Exercise goal -
Keep only the lines of the listing that include the word "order", and copy them.

Recorded information -
++++++++++++++++++++

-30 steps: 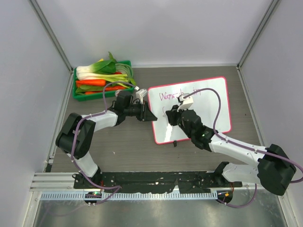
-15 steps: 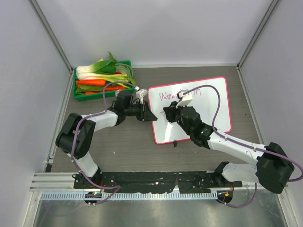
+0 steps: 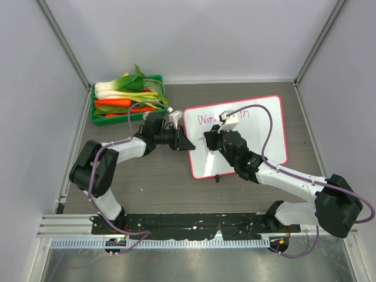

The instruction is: Write a sentence on the whiteboard

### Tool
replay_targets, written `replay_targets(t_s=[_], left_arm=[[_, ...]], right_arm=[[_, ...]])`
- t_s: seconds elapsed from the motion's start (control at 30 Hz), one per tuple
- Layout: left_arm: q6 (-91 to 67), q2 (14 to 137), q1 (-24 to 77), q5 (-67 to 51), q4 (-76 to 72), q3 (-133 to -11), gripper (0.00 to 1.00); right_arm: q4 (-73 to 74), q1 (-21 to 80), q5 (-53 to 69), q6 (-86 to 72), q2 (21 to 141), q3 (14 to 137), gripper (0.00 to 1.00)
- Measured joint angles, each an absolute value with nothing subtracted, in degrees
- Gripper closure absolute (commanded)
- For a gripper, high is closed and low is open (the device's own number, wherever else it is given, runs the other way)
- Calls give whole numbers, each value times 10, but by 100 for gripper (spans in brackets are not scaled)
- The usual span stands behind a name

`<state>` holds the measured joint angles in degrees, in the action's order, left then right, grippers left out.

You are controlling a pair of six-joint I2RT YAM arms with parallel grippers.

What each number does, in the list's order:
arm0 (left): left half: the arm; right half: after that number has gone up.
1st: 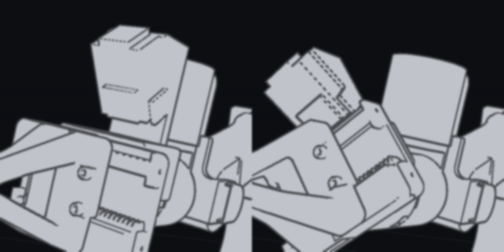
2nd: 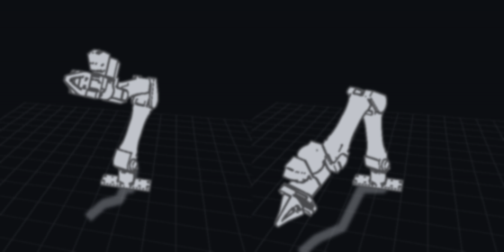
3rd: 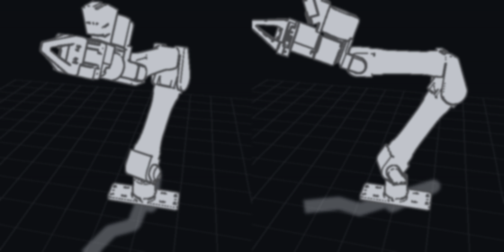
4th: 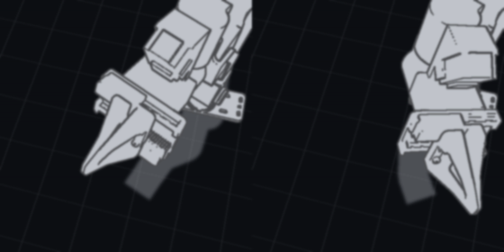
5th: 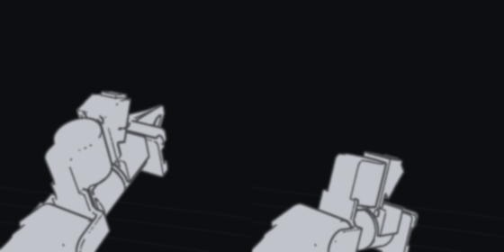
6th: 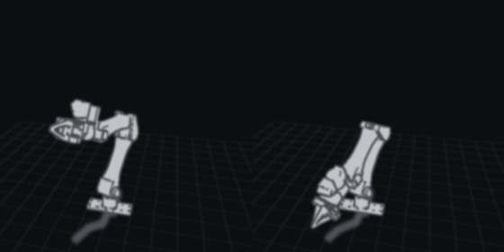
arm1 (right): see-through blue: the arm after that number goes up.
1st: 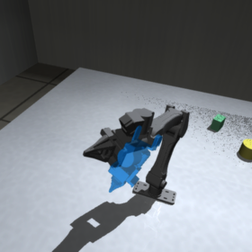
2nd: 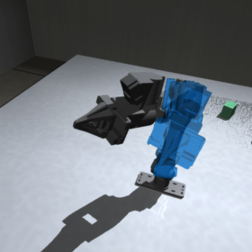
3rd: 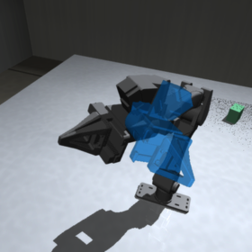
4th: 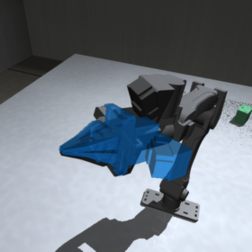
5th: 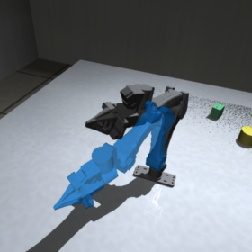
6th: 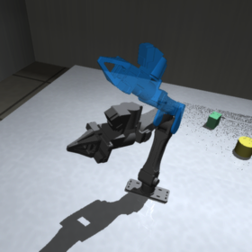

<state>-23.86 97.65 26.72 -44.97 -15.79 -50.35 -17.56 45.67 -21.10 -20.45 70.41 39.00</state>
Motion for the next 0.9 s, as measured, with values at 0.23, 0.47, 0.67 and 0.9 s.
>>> replay_targets(t_s=[0.23, 0.47, 0.67, 0.9], left_arm=[[-239, 976, 267, -450, -158, -503, 100], [-238, 976, 267, -450, -158, -503, 100], [-238, 976, 267, -450, -158, -503, 100], [-238, 976, 267, -450, -158, -503, 100]], right_arm=[[-175, 440, -225, -199, 694, 390, 99], [-165, 432, -229, -195, 684, 390, 99], [-159, 431, -228, -192, 662, 390, 99], [-161, 431, -228, -192, 660, 390, 98]])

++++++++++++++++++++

Solution -
`<state>` holds the measured joint angles in degrees, in the action's order, left then right, grippers left out.
What each number does, in the list's order:

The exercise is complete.